= WORK INSTRUCTION =
Could you retype the lines below, starting at the line holding "All answers in" and stopping at the line holding "indicate the red", inclusive? Copy them exactly and drop the images.

[SUPPLIED DATA — start]

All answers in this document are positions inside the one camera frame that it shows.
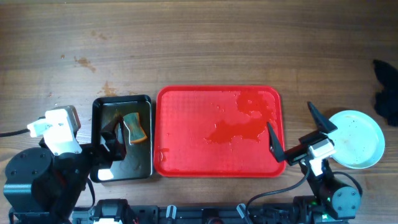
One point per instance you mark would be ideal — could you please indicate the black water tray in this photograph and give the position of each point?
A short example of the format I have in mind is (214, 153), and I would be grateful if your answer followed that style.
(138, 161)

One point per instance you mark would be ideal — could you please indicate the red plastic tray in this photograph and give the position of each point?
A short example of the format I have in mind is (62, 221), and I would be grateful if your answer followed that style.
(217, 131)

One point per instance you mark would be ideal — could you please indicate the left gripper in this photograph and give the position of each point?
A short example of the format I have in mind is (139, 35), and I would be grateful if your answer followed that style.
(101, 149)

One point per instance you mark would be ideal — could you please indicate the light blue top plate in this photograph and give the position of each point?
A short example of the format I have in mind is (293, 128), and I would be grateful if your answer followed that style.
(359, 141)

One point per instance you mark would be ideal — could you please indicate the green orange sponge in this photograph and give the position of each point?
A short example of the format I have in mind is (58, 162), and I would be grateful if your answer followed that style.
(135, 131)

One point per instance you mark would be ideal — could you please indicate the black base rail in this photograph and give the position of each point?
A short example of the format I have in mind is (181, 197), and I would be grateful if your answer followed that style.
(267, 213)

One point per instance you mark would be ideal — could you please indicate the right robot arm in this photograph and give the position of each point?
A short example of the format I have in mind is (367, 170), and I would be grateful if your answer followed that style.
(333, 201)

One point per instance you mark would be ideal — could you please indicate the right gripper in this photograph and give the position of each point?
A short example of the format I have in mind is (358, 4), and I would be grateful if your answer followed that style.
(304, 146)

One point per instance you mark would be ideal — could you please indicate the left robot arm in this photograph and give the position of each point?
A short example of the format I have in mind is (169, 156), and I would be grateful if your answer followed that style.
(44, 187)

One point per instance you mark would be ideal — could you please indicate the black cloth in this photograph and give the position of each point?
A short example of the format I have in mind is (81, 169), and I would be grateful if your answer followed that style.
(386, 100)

[SUPPLIED DATA — finish]
[SUPPLIED DATA — start]

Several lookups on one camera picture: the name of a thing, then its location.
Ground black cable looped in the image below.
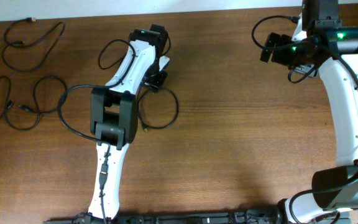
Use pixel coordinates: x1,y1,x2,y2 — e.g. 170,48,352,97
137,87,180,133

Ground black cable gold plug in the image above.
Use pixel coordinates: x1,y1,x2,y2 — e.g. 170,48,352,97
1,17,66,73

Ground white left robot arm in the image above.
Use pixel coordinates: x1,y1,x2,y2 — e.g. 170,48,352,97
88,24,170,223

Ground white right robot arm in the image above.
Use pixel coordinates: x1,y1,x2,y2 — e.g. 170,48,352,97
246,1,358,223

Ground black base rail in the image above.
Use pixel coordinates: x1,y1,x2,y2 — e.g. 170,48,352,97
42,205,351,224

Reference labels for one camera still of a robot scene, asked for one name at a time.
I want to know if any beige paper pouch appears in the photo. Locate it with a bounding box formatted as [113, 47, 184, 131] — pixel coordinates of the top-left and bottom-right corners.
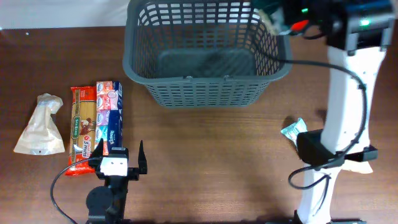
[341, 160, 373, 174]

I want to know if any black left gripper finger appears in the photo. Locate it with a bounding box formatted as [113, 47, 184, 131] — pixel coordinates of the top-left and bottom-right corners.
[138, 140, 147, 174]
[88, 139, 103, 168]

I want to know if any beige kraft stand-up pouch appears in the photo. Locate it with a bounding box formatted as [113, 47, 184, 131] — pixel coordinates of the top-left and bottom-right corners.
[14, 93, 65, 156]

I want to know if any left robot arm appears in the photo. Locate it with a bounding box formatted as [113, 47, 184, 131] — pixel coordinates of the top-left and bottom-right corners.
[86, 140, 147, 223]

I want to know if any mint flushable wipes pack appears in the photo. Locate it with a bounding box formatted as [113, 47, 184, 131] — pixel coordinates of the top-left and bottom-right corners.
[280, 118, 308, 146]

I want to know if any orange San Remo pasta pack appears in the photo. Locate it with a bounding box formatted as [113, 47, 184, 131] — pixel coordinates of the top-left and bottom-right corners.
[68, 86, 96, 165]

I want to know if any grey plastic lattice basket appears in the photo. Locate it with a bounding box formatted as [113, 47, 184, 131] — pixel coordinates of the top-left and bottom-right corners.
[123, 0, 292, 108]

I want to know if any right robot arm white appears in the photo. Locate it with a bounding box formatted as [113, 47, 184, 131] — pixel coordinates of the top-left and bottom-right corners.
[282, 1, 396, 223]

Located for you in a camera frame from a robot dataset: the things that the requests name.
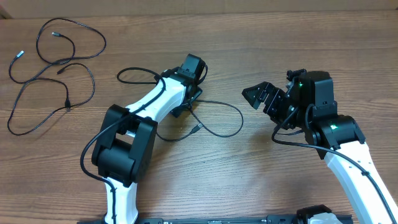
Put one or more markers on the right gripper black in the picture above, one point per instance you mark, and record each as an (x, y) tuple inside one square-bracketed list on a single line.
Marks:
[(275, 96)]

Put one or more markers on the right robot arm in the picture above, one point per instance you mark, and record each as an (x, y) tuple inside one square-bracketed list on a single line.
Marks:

[SUPPLIED DATA — finish]

= RESPONSE TO THIS EXERCISE =
All answers in this document are positions inside the one camera frame that it shows.
One point per instance you mark would be ideal — could you please indicate the black water tray in this photograph and give the position of each point?
A short example of the format I have in mind is (214, 153), and I would be grateful if your answer followed that style.
(138, 161)

One point per instance you mark would be ideal — could you please indicate the red plastic tray in this photograph and give the position of each point?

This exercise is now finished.